SACRAMENTO, Calif., May 10 /PRNewswire/ -- The Alliance for Retail Energy Markets (AReM) and California Alliance for Competitive Energy Solutions (CACES) today announced that they are pleased with the strong interest shown by business customers in potentially switching to direct access but disappointed that many customers will not be able to consider switching to an energy service provider in 2010 because the cap on customer enrollments was far exceeded by the requests that were submitted.
"The California Retailer's Association (CRA) is excited about the opportunity for their retail members to once again have the option to choose their energy service provider," said Bill Dombrowski, President and CEO of CRA, "but unfortunately with the cap being as low as it is not all of the customers were granted the approval to be able to switch. There are some very disappointed and frustrated businesses that need to be able to utilize the energy management tools provided by ESPs for them to remain competitive and to achieve their environmental goals."

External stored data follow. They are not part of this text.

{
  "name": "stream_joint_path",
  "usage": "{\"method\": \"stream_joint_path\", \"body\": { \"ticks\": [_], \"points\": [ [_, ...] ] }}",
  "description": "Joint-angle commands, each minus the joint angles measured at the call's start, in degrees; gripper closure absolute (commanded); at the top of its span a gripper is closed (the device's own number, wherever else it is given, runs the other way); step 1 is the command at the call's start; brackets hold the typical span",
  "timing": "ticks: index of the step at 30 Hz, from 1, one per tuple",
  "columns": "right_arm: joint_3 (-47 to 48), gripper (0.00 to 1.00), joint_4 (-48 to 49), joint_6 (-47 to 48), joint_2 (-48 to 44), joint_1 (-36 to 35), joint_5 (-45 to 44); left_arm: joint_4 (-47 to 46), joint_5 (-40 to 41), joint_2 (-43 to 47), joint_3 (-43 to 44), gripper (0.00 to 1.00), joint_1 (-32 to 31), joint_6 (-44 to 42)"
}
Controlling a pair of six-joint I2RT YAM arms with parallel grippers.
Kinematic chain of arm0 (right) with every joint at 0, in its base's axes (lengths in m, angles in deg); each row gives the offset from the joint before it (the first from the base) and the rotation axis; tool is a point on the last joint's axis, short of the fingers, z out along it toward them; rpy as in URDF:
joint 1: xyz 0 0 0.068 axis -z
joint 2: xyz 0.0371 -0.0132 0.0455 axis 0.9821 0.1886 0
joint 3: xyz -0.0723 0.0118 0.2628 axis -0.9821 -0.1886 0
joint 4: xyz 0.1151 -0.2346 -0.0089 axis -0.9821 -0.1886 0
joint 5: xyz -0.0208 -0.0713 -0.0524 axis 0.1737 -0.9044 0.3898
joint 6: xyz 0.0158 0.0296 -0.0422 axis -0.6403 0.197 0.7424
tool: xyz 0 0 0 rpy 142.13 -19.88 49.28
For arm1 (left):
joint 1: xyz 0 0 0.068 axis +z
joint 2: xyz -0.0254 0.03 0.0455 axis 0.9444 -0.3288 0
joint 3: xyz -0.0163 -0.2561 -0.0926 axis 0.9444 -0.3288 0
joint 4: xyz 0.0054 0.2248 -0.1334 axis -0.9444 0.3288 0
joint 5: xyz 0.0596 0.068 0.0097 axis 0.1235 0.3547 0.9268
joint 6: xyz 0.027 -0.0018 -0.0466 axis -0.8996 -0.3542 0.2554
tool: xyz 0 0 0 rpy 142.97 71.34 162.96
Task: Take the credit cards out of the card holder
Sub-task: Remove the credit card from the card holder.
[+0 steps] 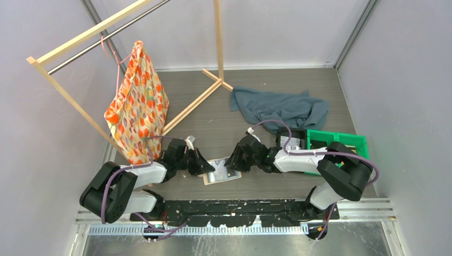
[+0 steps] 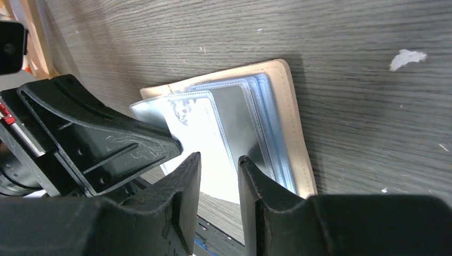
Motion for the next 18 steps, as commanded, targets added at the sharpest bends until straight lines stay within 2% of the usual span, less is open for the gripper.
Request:
{"method": "stream_joint_path", "body": {
  "ticks": [1, 9, 18],
  "points": [
    [1.92, 0.63, 0.26, 1.19, 0.87, -0.41, -0.41, -3.30, -2.23, -0.40, -0.19, 0.99, 0.26, -0.57],
    [-0.55, 0.63, 0.99, 0.42, 0.85, -0.31, -0.57, -3.86, -3.00, 0.59, -0.47, 0.99, 0.28, -1.07],
    [0.73, 0.64, 2.34, 1.47, -1.49, -0.39, -0.11, -6.64, -4.41, -4.21, 0.12, 0.99, 0.35, -1.25]
  ]
}}
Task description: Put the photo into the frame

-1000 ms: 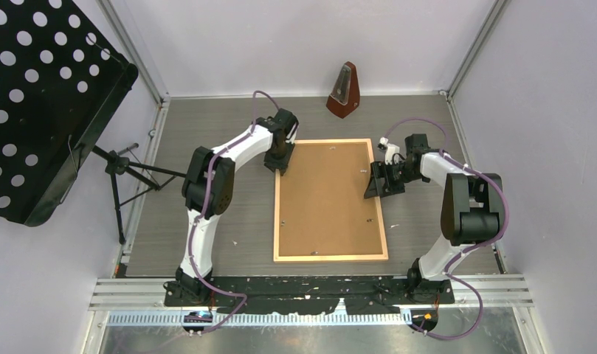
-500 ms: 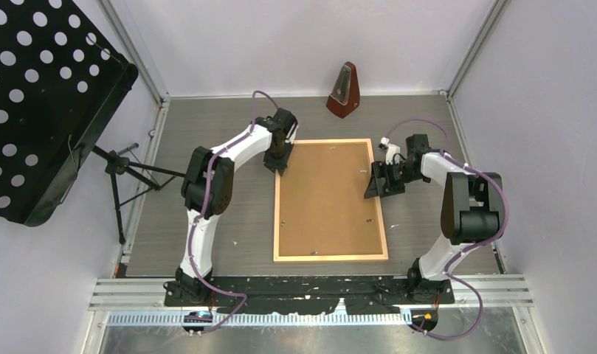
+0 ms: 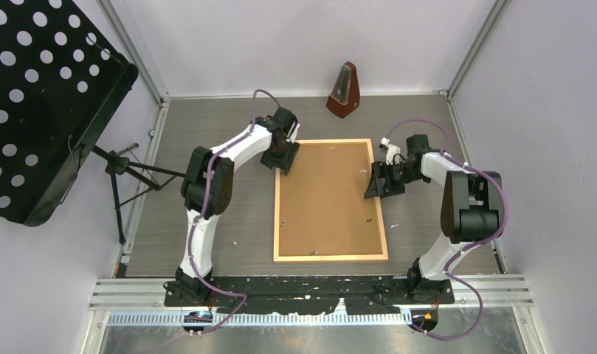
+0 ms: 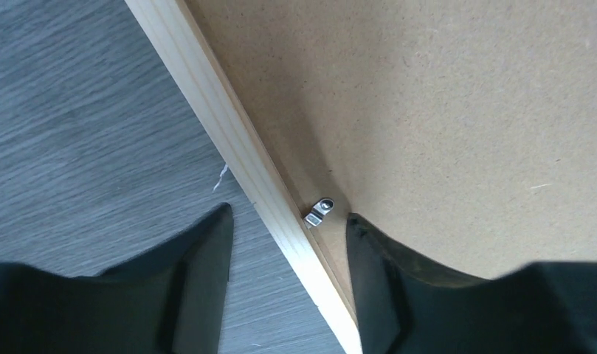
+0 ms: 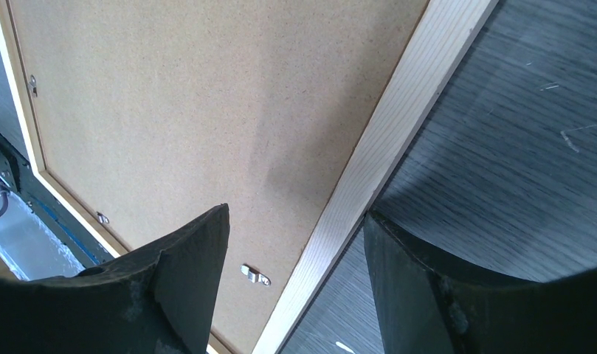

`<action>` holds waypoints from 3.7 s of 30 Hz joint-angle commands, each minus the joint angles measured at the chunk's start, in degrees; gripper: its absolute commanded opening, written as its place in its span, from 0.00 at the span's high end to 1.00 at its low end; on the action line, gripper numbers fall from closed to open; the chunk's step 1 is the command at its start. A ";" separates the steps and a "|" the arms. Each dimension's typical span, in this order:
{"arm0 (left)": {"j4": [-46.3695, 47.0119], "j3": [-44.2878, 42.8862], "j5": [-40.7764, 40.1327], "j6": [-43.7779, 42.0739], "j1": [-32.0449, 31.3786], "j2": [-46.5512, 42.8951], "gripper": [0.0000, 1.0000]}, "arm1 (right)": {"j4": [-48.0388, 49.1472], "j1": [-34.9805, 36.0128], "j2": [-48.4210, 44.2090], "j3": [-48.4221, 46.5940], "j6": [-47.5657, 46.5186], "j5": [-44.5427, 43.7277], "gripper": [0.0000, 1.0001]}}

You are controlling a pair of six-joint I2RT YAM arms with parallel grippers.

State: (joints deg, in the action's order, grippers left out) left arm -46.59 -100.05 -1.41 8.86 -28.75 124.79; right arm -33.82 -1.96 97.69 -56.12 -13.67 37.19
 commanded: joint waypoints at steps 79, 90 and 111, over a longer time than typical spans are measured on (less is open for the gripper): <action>8.16 34.13 5.21 -5.94 -11.87 -24.22 0.69 | 2.53 -3.32 -0.11 0.40 -1.41 -3.89 0.28; 8.96 34.29 5.26 -6.96 -11.85 -27.60 0.68 | 2.48 -3.32 -0.23 0.40 -1.76 -3.62 0.28; 8.09 30.39 6.46 -6.58 -6.65 -26.83 0.27 | 0.87 -3.25 -4.89 0.67 -4.63 -7.36 0.28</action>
State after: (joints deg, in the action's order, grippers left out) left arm -39.42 -66.78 3.07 2.52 -37.76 96.99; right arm -31.92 -5.02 96.95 -55.90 -15.68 32.03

With the unanimous passage of Senate Bill (SB) 695 in the 2009 legislative session, California businesses were once again able to elect to switch to an alternate energy service provider. However, the caveat to choice was that the law placed a cap on the amount of load that was able to elect to switch to direct access, with the cap allocated over several years. Once the cap is reached, there will be no further allowance for customers to choose until the legislature acts to expand cap. The cap that is in place is based on the highest amount of load that switched prior to the suspension of retail choice in California, and is allocated over a four year phase-in period as determined by the CPUC. Customers who have been unable to secure room under the cap in this initial phase must now wait until room opens up under the next phase of the cap allocation for 2011. If they again are unable to secure space under the 2011 portion of the cap, they must wait until 2012 or 2013 – and may not even be able to switch at all until further expansion of the cap is allowed.
"The demand for electric choice is evidenced by the amount of customers who submitted requests for space under the cap that would allow them to consider switching to direct access," said Andrea Morrison, President of the Alliance for Retail Energy Markets and Director, Regulatory and Government Affairs for Direct Energy. "While we are very encouraged that some customers were able to receive approval to switch it is obvious that with the cap being oversubscribed so quickly within the market opening that the cap simply does not afford enough customers the right to choose their energy service provider."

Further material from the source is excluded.